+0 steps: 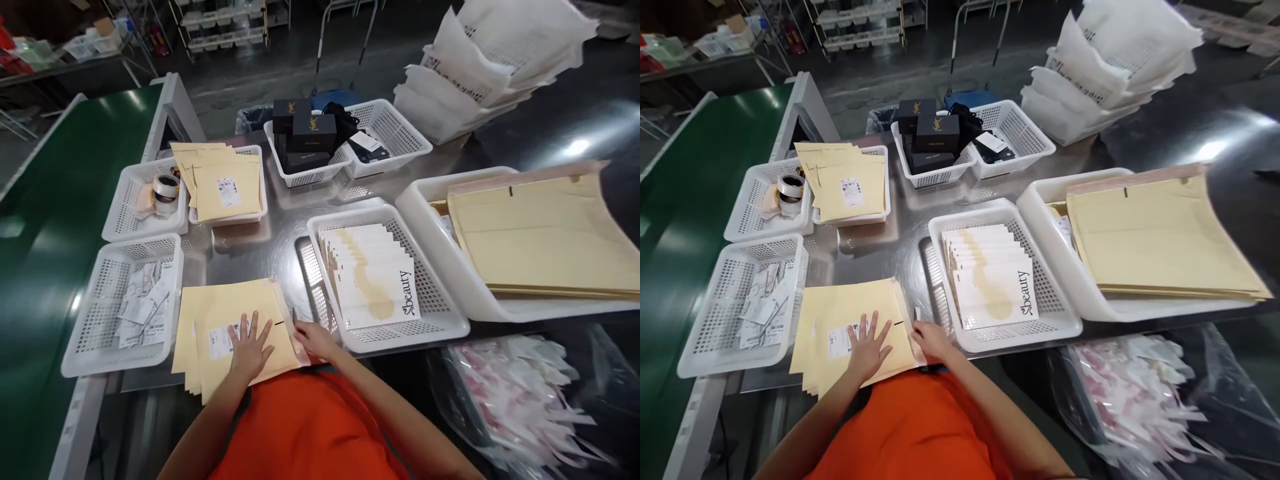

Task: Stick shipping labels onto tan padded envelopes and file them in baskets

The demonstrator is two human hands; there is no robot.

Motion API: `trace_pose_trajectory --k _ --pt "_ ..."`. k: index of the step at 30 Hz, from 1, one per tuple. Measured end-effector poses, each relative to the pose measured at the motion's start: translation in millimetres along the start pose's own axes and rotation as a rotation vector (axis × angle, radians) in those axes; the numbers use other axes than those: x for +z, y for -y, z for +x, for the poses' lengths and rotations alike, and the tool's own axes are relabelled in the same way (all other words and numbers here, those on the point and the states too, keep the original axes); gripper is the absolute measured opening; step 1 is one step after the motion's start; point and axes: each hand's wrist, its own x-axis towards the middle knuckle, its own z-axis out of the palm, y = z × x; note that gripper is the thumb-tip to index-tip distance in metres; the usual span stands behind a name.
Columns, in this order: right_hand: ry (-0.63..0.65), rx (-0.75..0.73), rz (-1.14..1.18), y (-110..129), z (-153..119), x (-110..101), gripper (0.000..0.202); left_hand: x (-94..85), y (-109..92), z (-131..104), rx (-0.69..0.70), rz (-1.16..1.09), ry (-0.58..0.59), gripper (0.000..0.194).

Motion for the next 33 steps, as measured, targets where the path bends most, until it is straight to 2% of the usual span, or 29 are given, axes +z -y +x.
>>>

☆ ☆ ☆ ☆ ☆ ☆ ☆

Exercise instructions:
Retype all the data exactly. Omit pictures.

Solved exercise:
+0 steps: 

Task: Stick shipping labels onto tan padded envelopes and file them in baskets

The demonstrator is two human hands; there is no robot.

Motion API: `trace_pose_trajectory --k _ --pt "_ ..."`. k: index of the step at 30 Hz, from 1, one per tuple. Measured end-effector poses, each relative to the pose measured at the motion's start: translation in millimetres along the start pose's own axes and rotation as a rotation vector (axis × angle, radians) in those axes; the numbers use other axes than those: x for +z, y for -y, z for +x, for the poses' lengths and rotations alike, and the tool's own axes are relabelled in the same way (all other words and numbers here, those on the point and the states too, keep the original axes); gripper is the absolute measured opening; step 1 is one step after the motion's start; point and axes: each hand's wrist, its own x-axis towards the middle knuckle, its own z-axis out of the palm, y = z × x; note that gripper is the thumb-tip to index-tip distance in metres; the usual span stands behind a name.
Columns, in this order: right_hand: ry (-0.63..0.65), rx (-0.75..0.73), rz (-1.14..1.18), y (-110..129), z (-153..119), x (-110..101), gripper (0.000..0.202); left_hand: x (-94..85), y (-109..92), z (-131..104), rx (-0.69..0.70), rz (-1.16..1.09), ry (-0.58..0.59), gripper (0.000..0.194).

Motion for the next 33 steps, as measured, targets where the path bends most, until it is straight to 2% of the usual span, or 29 are given, axes +z -y +x.
>>>

This output requires nothing further.